ACTIVITY: Given the records below, pull every line with the word "array" into the answer.

---

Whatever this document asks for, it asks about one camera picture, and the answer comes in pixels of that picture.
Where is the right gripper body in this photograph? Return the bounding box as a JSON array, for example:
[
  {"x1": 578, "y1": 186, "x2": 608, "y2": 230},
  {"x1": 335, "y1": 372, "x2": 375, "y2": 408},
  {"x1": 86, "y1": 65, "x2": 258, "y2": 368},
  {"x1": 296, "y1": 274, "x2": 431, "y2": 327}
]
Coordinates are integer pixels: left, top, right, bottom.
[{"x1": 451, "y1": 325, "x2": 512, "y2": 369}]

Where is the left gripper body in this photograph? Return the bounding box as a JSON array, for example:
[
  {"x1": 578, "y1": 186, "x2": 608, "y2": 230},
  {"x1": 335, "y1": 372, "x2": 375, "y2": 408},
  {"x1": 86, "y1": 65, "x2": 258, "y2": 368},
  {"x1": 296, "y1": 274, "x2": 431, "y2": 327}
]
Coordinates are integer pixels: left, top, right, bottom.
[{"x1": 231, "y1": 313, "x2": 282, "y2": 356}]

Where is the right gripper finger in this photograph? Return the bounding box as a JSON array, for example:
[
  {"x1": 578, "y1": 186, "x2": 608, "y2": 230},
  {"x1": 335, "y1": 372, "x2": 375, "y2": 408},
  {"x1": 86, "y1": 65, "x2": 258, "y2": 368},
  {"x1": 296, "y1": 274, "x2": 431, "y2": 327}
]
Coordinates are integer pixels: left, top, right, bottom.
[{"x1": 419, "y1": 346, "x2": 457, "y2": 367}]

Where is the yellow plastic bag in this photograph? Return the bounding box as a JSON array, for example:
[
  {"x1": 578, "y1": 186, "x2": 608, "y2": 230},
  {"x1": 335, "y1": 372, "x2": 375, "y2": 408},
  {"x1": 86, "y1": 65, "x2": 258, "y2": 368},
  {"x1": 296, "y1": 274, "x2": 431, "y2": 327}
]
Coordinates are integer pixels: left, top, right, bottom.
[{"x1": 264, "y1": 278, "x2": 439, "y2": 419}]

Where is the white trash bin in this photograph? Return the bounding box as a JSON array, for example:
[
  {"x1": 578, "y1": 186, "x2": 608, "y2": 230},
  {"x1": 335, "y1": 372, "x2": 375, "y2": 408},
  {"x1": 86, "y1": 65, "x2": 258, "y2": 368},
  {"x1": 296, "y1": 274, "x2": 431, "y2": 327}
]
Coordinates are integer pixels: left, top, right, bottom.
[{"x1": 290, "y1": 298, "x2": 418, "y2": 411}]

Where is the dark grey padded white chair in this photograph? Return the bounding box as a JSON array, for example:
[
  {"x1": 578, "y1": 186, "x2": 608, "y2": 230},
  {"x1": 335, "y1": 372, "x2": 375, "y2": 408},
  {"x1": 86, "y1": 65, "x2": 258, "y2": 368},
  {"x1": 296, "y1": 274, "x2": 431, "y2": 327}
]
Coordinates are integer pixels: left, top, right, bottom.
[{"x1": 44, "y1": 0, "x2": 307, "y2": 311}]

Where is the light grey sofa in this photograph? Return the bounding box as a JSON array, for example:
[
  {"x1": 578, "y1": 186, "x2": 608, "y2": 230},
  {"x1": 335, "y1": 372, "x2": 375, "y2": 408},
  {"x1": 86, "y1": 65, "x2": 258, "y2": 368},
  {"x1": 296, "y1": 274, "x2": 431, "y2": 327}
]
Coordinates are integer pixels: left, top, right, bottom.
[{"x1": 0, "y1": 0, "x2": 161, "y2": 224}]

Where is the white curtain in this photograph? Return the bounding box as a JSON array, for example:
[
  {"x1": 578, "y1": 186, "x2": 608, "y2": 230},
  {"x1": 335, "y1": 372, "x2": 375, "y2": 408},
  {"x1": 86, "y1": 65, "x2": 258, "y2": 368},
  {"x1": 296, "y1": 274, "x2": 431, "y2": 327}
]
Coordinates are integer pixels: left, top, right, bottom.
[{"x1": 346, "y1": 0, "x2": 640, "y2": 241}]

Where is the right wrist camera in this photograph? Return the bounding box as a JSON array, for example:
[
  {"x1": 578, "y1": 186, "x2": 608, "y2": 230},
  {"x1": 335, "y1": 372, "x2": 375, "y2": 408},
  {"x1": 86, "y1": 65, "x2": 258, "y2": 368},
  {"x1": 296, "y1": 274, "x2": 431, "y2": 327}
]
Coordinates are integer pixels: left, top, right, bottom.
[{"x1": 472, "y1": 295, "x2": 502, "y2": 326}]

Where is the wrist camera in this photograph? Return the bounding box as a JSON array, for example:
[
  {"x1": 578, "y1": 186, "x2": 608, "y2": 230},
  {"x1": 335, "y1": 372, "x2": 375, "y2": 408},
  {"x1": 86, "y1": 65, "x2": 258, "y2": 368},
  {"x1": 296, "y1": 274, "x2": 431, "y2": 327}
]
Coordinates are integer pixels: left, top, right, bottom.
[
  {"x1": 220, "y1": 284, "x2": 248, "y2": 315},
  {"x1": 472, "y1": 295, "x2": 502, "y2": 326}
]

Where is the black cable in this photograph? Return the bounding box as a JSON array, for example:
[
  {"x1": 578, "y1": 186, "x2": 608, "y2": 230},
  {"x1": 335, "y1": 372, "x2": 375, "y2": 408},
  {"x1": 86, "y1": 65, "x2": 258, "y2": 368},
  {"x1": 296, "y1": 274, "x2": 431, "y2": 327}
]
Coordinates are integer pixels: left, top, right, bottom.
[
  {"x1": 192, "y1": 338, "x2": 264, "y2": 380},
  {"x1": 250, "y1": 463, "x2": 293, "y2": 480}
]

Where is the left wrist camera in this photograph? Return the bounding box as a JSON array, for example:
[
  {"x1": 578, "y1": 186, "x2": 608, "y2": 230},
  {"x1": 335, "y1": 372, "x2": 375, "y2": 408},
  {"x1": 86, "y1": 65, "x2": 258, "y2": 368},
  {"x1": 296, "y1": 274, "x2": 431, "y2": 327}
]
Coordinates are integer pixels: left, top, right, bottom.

---

WRITTEN REPLY:
Where is the right gripper body in this photograph? Return the bounding box as a JSON array, for example:
Where is the left gripper body in this photograph? Return the bounding box as a JSON array, for example:
Where is the right gripper finger in this photograph? Return the bounding box as a JSON array, for example:
Where is the yellow plastic bag in this photograph? Return the bounding box as a JSON array, for example:
Where is the white trash bin in this photograph? Return the bounding box as a JSON array, for example:
Where is the dark grey padded white chair in this photograph? Return the bounding box as a JSON array, for example:
Where is the light grey sofa in this photograph? Return the bounding box as a JSON array, for example:
Where is the white curtain in this photograph? Return the bounding box as a JSON array, for example:
Where is the right wrist camera in this photograph? Return the bounding box as a JSON array, for example:
Where is the wrist camera in this photograph? Return the bounding box as a JSON array, for example:
Where is the black cable in this photograph? Return the bounding box as a JSON array, for example:
Where is the left wrist camera in this photograph? Return the bounding box as a JSON array, for example:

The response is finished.